Le roman de Yasmina KHADRA, Ce que le jour doit à la nuit (2008), se caractérise par le « retour du référent », non pas pour écrire les déviations de la société algérienne après l'indépendance, ni le terrorisme qui la secoue dans les années 90, ni les malaises de l'immigration, mais pour écrire l'Algérie coloniale, cette empreinte ineffaçable de l'Histoire qui fonde et hante l'espace littéraire algérien. Il s'agit donc, d'un regain de réalisme, dont le socle est le chronotope de l'Histoire, privilégié par Bakhtine, où Histoire et histoire, destins individuels et nationaux s'enchevêtrent. Le héros Younes ou Jonas tourné vers le passé, fait le récit de sa vie. Confié par son père ruiné à son oncle marié à une Française, il fait l'expérience de l'écartèlement existentiel entre deux communautés culturelles différentes, opposées, voire antagoniques : la communauté arabe et celle des pieds-noirs. Son histoire individuelle est greffée sur l'Histoire de l'Algérie coloniale, sur l'immédiat politique des années 1930 - 1962, sur ses fractures et ses conflits.
Dans cette autobiographie fictive, Younes assume « la responsabilité historique de témoignage », à laquelle souscrit presque tout narrateur de récit colonial. Il se dresse en tant que témoin d'un passé qu'il restitue à la lumière du présent.

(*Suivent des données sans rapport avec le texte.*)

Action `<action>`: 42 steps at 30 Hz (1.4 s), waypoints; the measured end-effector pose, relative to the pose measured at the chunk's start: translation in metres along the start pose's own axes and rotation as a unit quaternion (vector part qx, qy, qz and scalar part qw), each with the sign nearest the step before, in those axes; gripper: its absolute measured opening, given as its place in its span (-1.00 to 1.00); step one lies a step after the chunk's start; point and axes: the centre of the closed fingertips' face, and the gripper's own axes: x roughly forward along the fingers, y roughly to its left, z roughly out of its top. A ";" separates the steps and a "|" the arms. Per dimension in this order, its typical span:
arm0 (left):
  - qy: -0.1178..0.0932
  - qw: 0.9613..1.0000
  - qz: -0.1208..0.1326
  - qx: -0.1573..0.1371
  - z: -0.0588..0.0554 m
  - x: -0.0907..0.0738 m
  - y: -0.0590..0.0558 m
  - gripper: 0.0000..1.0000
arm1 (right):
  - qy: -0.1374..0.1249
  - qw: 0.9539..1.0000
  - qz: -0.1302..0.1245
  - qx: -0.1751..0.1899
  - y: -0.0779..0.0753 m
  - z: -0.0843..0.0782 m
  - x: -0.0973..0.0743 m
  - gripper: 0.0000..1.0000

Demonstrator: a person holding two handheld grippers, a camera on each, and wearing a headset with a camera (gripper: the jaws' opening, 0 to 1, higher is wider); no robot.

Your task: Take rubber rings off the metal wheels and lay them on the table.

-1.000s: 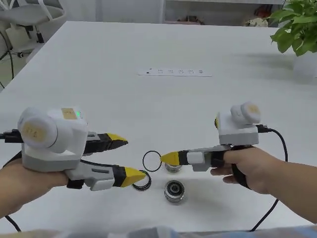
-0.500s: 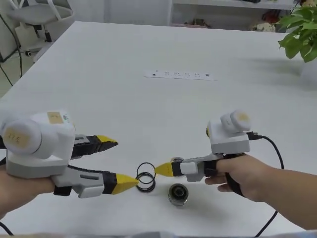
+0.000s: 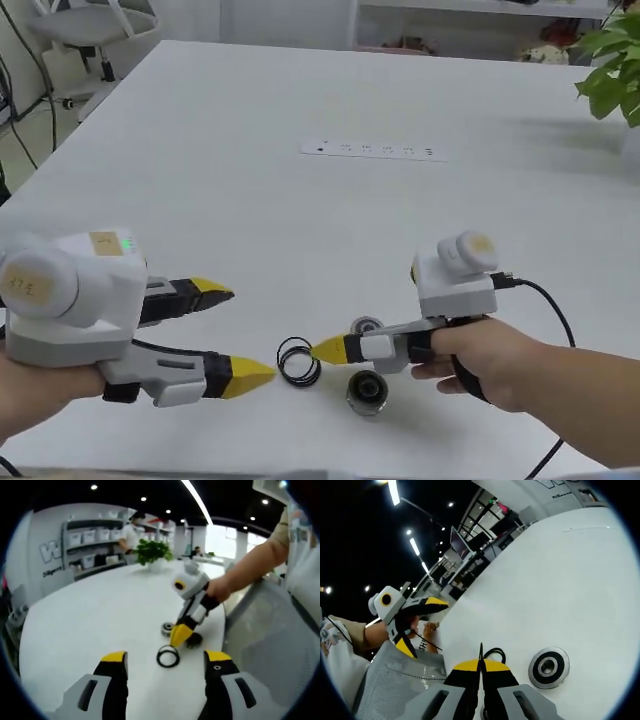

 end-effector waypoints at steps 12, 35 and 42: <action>0.000 1.000 0.001 -0.005 0.000 0.001 0.001 0.24 | 0.004 1.000 -0.020 -0.005 -0.010 -0.003 0.002 -1.00; 0.005 1.000 -0.002 -0.005 -0.003 -0.001 -0.004 0.23 | 0.017 0.998 -0.033 -0.042 -0.006 -0.004 -0.003 -0.74; 0.007 1.000 -0.005 -0.002 0.000 -0.001 -0.007 0.23 | 0.014 0.996 -0.037 -0.077 0.002 0.005 -0.014 -0.59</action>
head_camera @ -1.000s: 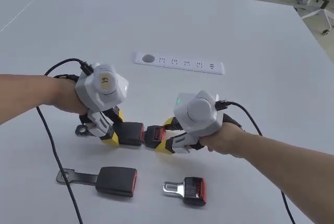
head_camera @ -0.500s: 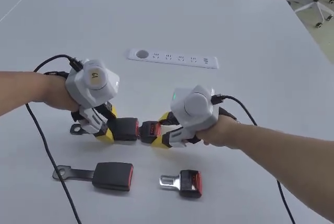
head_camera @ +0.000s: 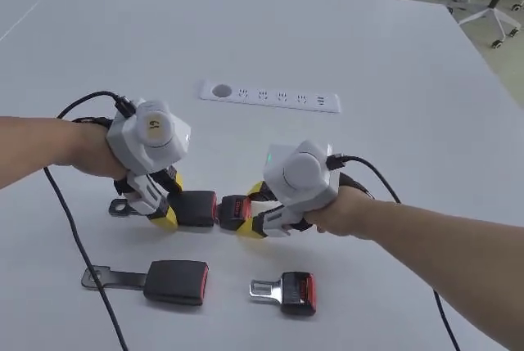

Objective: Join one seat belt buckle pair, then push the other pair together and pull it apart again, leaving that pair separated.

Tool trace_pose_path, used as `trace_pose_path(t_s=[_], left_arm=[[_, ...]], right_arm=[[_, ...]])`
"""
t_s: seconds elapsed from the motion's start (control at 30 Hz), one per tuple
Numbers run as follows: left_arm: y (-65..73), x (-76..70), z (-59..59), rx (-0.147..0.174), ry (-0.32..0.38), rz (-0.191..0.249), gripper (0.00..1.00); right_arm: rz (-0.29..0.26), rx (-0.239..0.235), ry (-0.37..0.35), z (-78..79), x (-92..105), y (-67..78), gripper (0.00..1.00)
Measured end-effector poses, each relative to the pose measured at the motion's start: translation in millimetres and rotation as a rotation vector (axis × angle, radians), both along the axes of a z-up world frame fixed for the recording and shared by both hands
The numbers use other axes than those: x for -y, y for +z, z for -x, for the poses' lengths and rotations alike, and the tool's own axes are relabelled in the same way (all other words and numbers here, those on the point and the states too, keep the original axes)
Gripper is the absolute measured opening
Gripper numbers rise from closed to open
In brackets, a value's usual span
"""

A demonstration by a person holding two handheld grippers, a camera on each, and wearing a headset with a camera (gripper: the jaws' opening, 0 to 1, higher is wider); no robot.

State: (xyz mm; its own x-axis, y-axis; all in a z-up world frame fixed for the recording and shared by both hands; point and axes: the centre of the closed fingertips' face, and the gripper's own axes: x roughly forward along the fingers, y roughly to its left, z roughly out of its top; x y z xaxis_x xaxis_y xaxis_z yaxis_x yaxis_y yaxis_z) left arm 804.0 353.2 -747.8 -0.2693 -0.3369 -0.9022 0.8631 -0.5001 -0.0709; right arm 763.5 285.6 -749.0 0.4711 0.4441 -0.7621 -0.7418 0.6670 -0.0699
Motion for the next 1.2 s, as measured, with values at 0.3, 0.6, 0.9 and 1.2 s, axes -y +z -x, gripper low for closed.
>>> trace_pose_path(t_s=[0.3,0.6,0.9,1.2], left_arm=[[-0.3,-0.2,0.4,0.011,-0.014,-0.011,0.32],[-1.3,1.7,-0.9,0.044,-0.006,-0.009,0.4],[6.0,3.7,-5.9,0.051,0.026,0.013,0.41],[20.1,-11.0,-1.9,0.039,0.065,0.03,0.44]], right_arm=[[-0.026,-0.015,-0.006,1.2,-0.8,0.2,0.29],[-0.029,-0.005,-0.024,-2.3,-1.3,2.0,0.41],[-0.016,-0.011,-0.03,4.9,5.8,7.2,0.44],[0.007,-0.01,-0.039,18.3,17.0,19.1,0.47]])
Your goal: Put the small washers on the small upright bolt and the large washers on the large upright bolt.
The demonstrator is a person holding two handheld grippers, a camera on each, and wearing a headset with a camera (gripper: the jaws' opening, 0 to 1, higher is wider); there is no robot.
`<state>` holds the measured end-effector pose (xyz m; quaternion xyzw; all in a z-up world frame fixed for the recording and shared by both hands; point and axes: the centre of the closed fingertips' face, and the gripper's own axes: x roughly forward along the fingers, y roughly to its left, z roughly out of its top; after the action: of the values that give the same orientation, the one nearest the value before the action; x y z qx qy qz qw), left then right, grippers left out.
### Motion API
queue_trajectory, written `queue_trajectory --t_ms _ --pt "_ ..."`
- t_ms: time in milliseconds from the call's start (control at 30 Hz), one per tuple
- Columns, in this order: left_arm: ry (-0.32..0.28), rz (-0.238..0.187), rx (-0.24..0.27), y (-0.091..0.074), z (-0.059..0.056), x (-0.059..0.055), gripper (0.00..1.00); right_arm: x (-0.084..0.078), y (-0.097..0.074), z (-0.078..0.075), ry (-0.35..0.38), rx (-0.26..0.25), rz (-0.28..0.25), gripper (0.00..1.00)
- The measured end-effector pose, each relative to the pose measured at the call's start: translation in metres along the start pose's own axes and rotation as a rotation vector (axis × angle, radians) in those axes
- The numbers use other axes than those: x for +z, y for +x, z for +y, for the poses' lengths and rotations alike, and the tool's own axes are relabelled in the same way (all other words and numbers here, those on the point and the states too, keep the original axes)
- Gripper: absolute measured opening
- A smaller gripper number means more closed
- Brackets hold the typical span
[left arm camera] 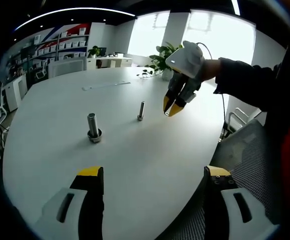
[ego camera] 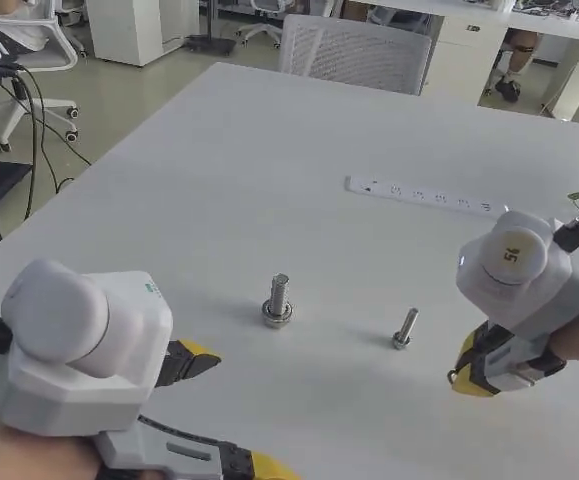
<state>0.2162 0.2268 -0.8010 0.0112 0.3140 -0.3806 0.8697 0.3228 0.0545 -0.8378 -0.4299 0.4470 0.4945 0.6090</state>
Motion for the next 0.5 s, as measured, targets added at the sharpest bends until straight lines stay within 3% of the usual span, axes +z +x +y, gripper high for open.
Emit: queue_trajectory --t_ms 500 --pt "-0.005 -0.005 0.006 0.0 0.001 0.0 0.82 0.027 -0.027 -0.02 -0.053 -0.053 -0.024 0.13"
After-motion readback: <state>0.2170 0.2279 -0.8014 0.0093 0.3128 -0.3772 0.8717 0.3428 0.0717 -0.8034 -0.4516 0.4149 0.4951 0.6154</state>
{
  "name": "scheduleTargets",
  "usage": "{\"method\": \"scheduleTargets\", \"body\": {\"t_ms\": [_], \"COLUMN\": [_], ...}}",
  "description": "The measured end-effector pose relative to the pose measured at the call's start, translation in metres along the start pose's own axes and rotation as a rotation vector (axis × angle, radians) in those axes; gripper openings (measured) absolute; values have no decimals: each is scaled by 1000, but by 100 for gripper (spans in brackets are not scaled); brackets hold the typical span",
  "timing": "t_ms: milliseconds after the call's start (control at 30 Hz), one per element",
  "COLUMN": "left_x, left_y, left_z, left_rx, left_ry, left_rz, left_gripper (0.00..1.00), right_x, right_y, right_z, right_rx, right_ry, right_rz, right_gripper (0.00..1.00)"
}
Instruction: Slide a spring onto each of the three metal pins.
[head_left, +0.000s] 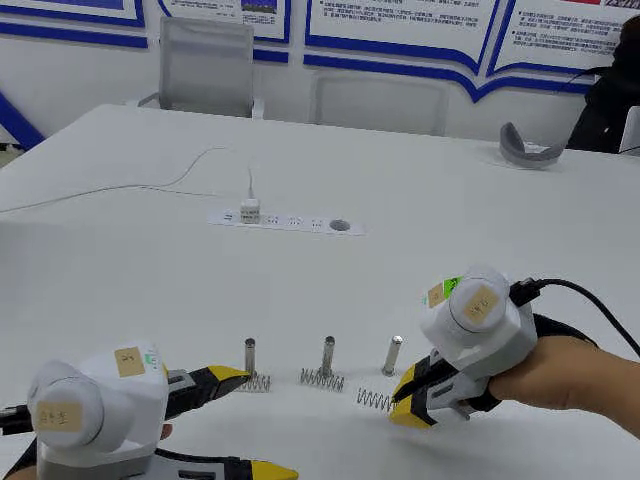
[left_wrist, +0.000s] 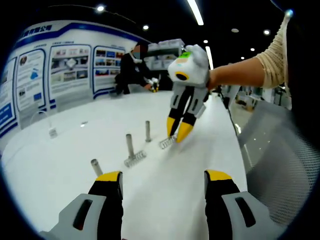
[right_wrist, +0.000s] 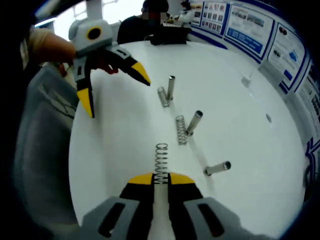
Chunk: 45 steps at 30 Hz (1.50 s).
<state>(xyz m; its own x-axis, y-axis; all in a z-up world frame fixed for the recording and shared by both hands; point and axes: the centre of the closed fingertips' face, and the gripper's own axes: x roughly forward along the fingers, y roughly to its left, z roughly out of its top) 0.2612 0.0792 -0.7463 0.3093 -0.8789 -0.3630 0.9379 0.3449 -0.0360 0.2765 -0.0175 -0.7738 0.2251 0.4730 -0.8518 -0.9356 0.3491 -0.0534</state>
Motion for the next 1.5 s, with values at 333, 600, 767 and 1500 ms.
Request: {"method": "scheduleTargets", "body": {"t_ms": [333, 600, 767, 1500], "left_x": [17, 26, 30, 35], "left_y": [-7, -13, -18, -30], "left_z": [9, 15, 15, 15], "left_rx": [43, 73, 103, 199], "left_ry": [2, -6, -3, 4], "left_rz": [-55, -85, -104, -141], "left_gripper": [56, 47, 40, 13], "right_x": [0, -1, -2, -6], "right_y": [18, 27, 36, 50], "right_z": [19, 30, 35, 42], "right_rx": [-76, -124, -153, -220], "right_ry": [-10, -28, -35, -22], "right_rz": [48, 78, 104, 148], "right_gripper": [11, 11, 12, 12]}}
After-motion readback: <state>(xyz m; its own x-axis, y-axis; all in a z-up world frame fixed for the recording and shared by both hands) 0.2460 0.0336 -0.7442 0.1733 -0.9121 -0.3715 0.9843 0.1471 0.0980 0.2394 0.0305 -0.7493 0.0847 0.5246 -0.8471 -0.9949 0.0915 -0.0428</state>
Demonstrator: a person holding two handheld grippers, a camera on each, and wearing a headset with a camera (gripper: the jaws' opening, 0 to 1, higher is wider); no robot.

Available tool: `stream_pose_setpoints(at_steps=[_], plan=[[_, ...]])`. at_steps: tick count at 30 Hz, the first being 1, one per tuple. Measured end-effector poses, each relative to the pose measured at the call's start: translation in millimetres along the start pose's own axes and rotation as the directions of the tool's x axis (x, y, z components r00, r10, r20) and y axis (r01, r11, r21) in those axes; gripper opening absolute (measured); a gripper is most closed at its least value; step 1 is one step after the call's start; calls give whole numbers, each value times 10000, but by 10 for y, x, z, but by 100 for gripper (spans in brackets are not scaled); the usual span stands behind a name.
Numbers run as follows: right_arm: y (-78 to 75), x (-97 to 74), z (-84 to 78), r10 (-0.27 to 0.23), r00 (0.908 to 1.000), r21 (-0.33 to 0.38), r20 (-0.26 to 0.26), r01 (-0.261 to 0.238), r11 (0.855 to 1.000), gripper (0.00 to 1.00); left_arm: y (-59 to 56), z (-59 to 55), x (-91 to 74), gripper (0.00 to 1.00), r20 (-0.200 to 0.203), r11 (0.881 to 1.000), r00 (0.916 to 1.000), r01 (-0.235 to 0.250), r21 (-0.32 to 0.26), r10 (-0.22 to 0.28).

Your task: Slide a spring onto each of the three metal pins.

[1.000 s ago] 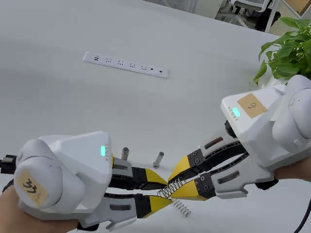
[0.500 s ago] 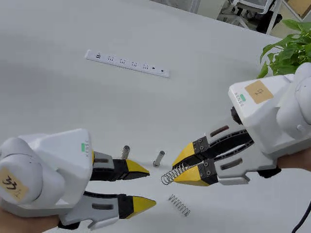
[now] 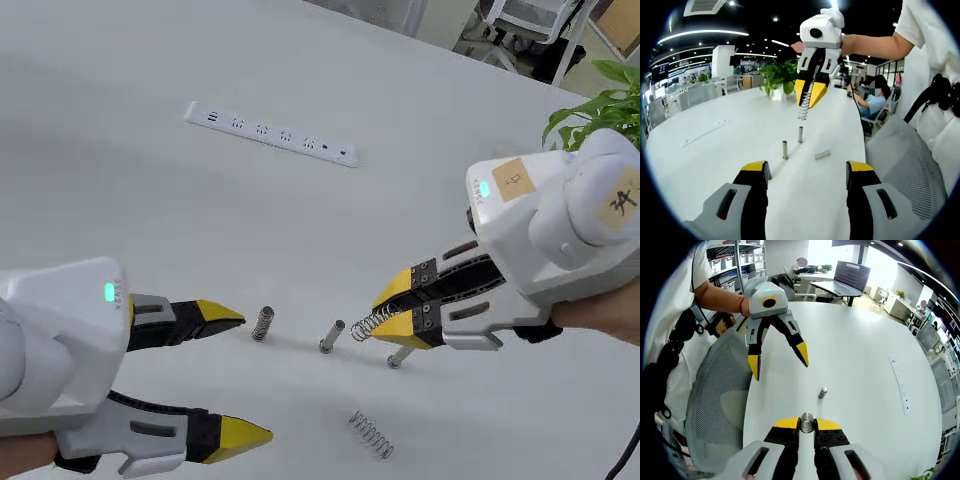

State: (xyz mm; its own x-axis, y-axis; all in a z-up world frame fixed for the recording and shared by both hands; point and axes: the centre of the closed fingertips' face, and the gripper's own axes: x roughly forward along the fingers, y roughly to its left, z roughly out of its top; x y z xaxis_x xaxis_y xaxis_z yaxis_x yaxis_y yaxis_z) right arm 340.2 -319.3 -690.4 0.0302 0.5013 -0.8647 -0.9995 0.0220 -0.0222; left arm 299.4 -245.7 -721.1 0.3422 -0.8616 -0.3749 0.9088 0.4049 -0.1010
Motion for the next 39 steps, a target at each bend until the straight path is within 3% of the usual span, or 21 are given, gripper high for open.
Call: stream_pose_setpoints(at_steps=[9, 15, 18, 39], plan=[[-223, 176, -119, -339, 9967, 89, -741, 347, 9994, 6, 130, -66, -58, 78, 134, 9994, 9996, -259, -215, 262], [-311, 327, -235, -359, 9911, -145, -1279, 343, 9993, 6, 180, -110, -74, 83, 167, 9988, 9993, -316, -365, 322], [-341, 381, -239, -251, 9917, -36, -1261, 248, 9997, 6, 211, -126, -81, 88, 233, 9983, 9990, -375, -446, 385], [-392, 586, -399, 123, 9822, -126, -1875, -149, 9998, 6, 237, -166, -61, 90, 437, 9960, 9986, -260, -851, 298]])
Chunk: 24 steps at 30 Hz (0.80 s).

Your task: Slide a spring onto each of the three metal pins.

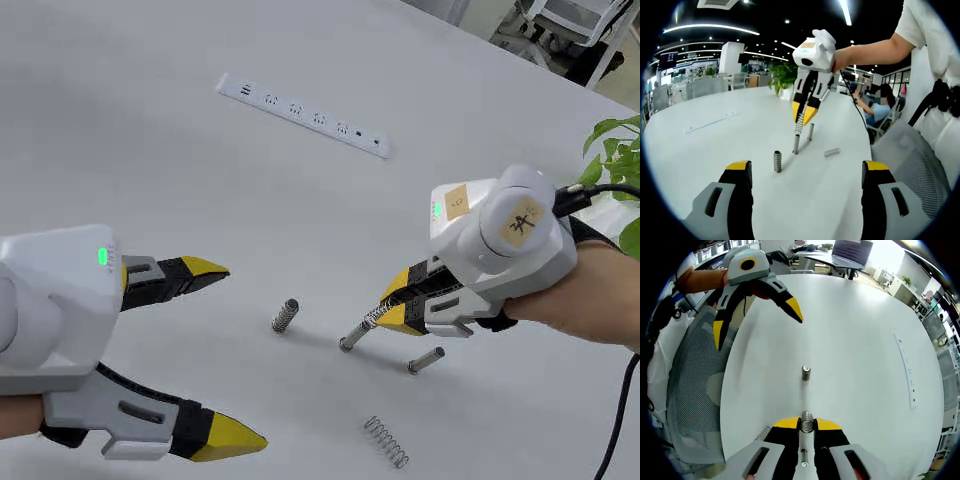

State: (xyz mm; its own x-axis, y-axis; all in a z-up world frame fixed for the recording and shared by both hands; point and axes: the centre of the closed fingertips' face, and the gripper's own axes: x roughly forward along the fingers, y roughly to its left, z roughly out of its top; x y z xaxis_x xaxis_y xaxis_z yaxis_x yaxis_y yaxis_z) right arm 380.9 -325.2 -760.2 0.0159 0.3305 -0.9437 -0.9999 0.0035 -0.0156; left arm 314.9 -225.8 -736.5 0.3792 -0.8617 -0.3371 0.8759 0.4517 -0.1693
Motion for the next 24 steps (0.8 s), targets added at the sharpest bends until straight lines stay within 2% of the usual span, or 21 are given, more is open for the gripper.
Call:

Instance du discours, il installe sa deixis répartie en deux champs spatio-temporels : celui de l'énoncé - 1930- 1962, référant à deux dates cruciales, celles du centenaire de la colonisation, et de l'indépendance de l'Algérie-, et celui de l'énonciation -2008-, indiqué par le titre de la dernière partie du roman: « Aix-en-Provence (Aujourd'hui) ».
Si toute Histoire coloniale est fondée sur la conquête et la domination d'un territoire envahi par une puissance étrangère, l'essence du narratif dans tout récit colonial, la programmation de ses phases, la carrière romanesque de ses acteurs, les réseaux thématiques et symboliques qui le sous-tendent, sont inextricablement liés à sa spatialité fictionnelle et à sa régie topographique.
Quel est le discours émis par ce récit colonial ? Ce travail tente de répondre à cette question en cernant les opérations en jeu dans la stratégie discursive et narrative du récit et en y examinant les rapports entre histoire et Histoire.